Serupa di Maluku Utara, sebelumnya rata-rata pertumbuhan di angka 5,7 persen, setelah hilirisasi menjadi 23 persen dalam setahun.
Demikian pula, dilihat dari tingkat penyerapan tenaga kerjanya, untuk Sulteng, dari 1.800 naik menjadi 71.500 tenaga kerja. Sementara itu, di Maluku Utara, sebelum hilirisasi hanya tercatat 500 tenaga kerja dan kini melonjak menjadi 45.600 pekerja.
Setelah melakukan terobosan moratorium ekspor bijih nikel, pemerintah pun bersiap melanjutkan kebijakan hilirisasi bahan mineral lainnya, yakni tembaga dan bauksit.
Terbaru, pemerintah juga berencana menghentikan ekspor gas alam cair (LNG) untuk memenuhi kebutuhan industri di dalam negeri.

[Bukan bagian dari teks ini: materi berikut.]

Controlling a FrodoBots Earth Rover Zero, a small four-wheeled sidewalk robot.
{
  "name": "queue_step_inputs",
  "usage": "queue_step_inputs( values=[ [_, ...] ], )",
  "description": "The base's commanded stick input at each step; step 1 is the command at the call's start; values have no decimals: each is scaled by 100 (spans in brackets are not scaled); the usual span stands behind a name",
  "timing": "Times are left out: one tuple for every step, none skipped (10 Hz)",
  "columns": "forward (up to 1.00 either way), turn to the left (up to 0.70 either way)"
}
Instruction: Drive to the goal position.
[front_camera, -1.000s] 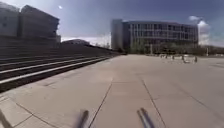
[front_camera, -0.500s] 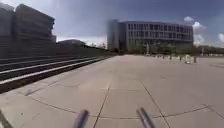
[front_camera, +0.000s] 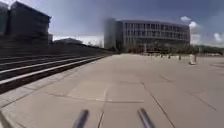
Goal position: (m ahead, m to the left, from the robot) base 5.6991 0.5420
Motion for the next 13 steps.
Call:
queue_step_inputs(
  values=[
    [100, -10],
    [100, -13],
    [100, -16],
    [100, -18],
    [100, -21],
    [100, -24],
    [100, -26],
    [100, -27],
    [100, -11],
    [100, 0],
    [100, 0],
    [100, 0],
    [100, 0]
  ],
)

Kemudian, diperluas lagi, tidak hanya dari sektor pertambangan, pemerintah juga secara eksplisit mengungkapkan rencananya untuk menghentikan ekspor bahan mentah dari sektor pertanian.

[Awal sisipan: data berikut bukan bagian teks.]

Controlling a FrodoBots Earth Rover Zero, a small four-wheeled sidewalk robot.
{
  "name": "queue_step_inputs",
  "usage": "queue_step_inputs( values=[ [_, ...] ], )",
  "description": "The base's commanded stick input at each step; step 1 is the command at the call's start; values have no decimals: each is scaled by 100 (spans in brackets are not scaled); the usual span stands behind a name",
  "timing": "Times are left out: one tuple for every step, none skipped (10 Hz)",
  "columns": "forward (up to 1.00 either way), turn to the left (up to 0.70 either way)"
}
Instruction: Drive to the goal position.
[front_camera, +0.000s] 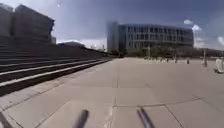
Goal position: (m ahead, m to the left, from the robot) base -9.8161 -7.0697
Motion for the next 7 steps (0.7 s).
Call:
queue_step_inputs(
  values=[
    [100, -14],
    [100, -27],
    [100, -27],
    [100, -27],
    [100, -27],
    [100, -27],
    [100, 0]
  ],
)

Komoditas sawit, misalnya, diarahkan untuk diproses agar menghasilkan nilai tambah yang tinggi sehingga tidak hanya diekspor dalam bentuk minyak sawit mentah atau crude palm oil (CPO), tetapi mengarah pada barang jadi lainnya seperti mentega, kosmetik, ataupun bahan bakar biodiesel.
Larangan ekspor CPO itu akan diberlakukan setelah larangan ekspor bauksit mentah. Tekad pemerintah dikuatkan dengan perintah kepada jajaran departemen terkait agar menyiapkan segala mitigasi untuk menghadapi konsekuensi hukum dan ekonomi jika Indonesia telah secara penuh menghentikan ekspor bahan mentah.
SWASEMBADA ENERGI
Sejak beberapa dekade, elemen pembentuk modal produk domestik bruto (PDB), salah satunya, didominasi produk SDA berbasis bahan mentah yang diekspor. Hal tersebut tentu sangat merugikan karena potensi nilai tambah yang seharusnya bisa ditingkatkan menjadi sia-sia belaka.

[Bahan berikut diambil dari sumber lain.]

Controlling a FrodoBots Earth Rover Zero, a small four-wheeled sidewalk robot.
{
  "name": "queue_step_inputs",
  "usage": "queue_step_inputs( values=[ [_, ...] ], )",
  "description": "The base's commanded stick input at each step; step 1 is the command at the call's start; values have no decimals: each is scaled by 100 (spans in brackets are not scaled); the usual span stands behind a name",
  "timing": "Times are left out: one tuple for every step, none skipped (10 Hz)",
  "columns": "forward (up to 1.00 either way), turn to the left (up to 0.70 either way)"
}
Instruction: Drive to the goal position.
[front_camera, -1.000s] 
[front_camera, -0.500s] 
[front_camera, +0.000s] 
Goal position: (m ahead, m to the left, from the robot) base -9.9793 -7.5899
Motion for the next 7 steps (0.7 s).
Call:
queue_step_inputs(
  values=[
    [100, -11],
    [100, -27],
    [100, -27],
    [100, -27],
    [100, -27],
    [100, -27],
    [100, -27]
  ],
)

Dengan hilirisasi yang merupakan proses peningkatan nilai tambah dengan mengolah atau memurnikan bahan mentah menjadi barang setengah jadi atau jadi, nilai produk bahan tersebut akan makin meningkat jika dibandingkan dijual dalam bentuk mentah.
Hilirisasi juga memberikan arti penting dalam rantai pasok ekonomi karena akan menghadirkan pemasok dan industri lain, menciptakan lapangan kerja bagi masyarakat, dan meningkatkan penerimaan pajak bagi negara.
Meski demikian, untuk mewujudkan kebijakan hilirisasi barang tambang yang berkeadilan dan berkelanjutan, tidak dapat dilepaskan dari intervensi negara. Artinya, pengelolaan SDA tidak dapat sepenuhnya diserahkan ke pasar.
Jika itu terjadi, hanya segelintir kelompok kekuatan ekonomi yang menikmati manisnya gula-gula SDA. Sebaliknya, mayoritas rakyat hanya menjadi penonton.
Sekali lagi, campur tangan negara dalam pengelolaan SDA merupakan manifestasi dari UUD 1945 Pasal 33 ayat (3) UUD 1945 bahwa bumi, air, dan kekayaan alam yang terkandung di dalamnya dikuasai oleh negara dan dipergunakan sebesar-besarnya untuk kemakmuran rakyat.
Demikian pula, pengelolaan SDA tidak mampu sepenuhnya dikelola pemerintah karena keterbatasan anggaran. Maka, peran serta sektor swasta dalam pengelolaan SDA amat diperlukan.
Kebijakan moratorium, baik untuk produk bahan tambang maupun produk pertanian, diarahkan untuk mendukung percepatan hilirisasi melalui pencapaian tiga tujuan.
Pertama, mendukung stabilitas tingkat inflasi dalam jangka pendek. Secara teknis, pengembangan hilirisasi pangan difokuskan untuk menjaga kestabilan harga dalam negeri dan mendukung akselerasi pertumbuhan ekonomi regional melalui pemilihan komoditas unggulan daerah.